Analysis highlights need for USDA to require humane handling of birds at slaughter
Washington, DC—The Animal Welfare Institute (AWI) today released a new report describing the poultry industry’s level of compliance with humane handling regulations and guidelines. The report covers activities related to the treatment of chickens and turkeys at the approximately 300 federally inspected poultry slaughter establishments in the United States for the period 2015-2016.
AWI’s investigation found that poultry slaughter plants received, on average, 2–3 records for noncompliance with “good commercial practices” during the two-year period. The number of records for individual plants varied greatly, however. While nearly half of all plants received no records at all, five plants were issued between 20 and 40 records each.
“Our review of USDA records shows a clear pattern of animal mistreatment at individual poultry slaughter plants, said Dena Jones, AWI farm animal program director. “Several recent undercover investigations by animal protection advocates have documented the same type of mistreatment described in the USDA records, lending credence to the possibility that abuse is common practice at some plants.”
According to documents obtained by AWI through the Freedom of Information Act, the following chicken plants were each cited at least 20 times for not complying with humane handling standards:
- Simmons Prepared Foods in Decatur, Arkansas
- Case Farms Processing in Morganton, North Carolina
- Pilgrim’s Pride in Mount Pleasant, Texas
- Case Farms of Ohio in Winesburg, Ohio
- Sanderson Farms in Palestine, Texas
AWI also found that, during the two-year period, turkey slaughter plants in the United States were issued significantly fewer humane handling citations than chicken plants. One possible explanation for this finding is that many turkey plants use gas stunning, which limits the amount of live animal handling by employees. Most chicken plants, on the other hand, use an electrical water-bath stunning system, which involves shackling and hanging of conscious birds.
The turkey slaughter plants that received the most humane handling violations were the Jennie-O Turkey plant in Melrose, Minnesota, and the Turkey Valley Farms plant in Marshall, Minnesota. According to USDA documents, both plants use electrical stunning.

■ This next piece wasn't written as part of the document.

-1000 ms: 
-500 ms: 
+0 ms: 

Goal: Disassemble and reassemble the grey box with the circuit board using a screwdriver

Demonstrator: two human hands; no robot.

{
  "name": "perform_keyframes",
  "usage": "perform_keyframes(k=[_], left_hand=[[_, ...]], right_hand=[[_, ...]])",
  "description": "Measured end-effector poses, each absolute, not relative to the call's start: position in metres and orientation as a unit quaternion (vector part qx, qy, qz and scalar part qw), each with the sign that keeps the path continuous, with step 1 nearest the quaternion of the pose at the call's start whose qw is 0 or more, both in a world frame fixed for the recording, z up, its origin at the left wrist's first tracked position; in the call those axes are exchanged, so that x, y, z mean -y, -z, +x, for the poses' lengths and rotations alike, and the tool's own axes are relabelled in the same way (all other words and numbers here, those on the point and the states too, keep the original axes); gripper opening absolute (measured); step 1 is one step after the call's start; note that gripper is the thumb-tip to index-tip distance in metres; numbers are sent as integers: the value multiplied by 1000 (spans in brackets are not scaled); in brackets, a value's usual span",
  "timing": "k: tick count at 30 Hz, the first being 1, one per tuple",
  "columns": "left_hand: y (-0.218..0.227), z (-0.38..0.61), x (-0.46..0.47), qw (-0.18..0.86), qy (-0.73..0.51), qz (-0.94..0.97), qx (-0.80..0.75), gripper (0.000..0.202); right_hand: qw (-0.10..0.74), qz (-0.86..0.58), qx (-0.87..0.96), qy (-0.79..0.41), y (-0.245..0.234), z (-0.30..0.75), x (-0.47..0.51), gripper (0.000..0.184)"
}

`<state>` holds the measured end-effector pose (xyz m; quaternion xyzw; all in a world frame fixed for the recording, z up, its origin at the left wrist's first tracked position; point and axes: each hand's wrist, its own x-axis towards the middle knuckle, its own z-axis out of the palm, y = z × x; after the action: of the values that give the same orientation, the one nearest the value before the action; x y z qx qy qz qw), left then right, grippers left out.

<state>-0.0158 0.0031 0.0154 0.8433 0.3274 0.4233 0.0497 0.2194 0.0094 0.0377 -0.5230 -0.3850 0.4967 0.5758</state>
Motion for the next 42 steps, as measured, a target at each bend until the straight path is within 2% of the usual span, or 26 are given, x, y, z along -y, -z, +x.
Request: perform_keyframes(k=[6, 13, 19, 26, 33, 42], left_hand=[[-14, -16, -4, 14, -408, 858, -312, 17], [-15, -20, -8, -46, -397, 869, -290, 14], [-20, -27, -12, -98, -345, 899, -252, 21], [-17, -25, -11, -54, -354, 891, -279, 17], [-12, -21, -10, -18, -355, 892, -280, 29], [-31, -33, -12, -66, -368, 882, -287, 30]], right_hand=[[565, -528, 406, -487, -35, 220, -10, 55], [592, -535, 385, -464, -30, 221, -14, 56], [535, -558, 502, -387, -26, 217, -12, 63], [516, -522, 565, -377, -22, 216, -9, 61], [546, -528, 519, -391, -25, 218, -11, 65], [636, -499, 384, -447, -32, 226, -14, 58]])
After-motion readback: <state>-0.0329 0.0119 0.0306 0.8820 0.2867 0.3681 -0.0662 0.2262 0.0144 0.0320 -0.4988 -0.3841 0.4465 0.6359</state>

AWI’s analysis found that, between 2015 and 2016, the most commonly cited humane handling problems involved chickens drowning in the scalding tank or the tossing of live chickens in the dead-on-arrival bin. Many of the incidents cited in the records resulted in profound animal suffering. Yet, under current USDA regulations, no enforcement actions are possible in any of these situations, with the exception of multiple birds drowning in the scald tank.
This is because the USDA has decided not to include humane handling requirements in the regulations. As a result, compliance with good commercial practices is only voluntary. The department also has not responded to a petition filed four years ago by AWI and Farm Sanctuary to require humane handling of birds at slaughter.
“USDA inspectors at problem plants have their hands tied due to the lack of humane handling regulations, said Jones. All they can do is continue to write up the plants for failing to comply with industry standards. Until the USDA does its duty as an oversight agency, consumers will have no assurance that poultry are being treated humanely at slaughter in the United States.”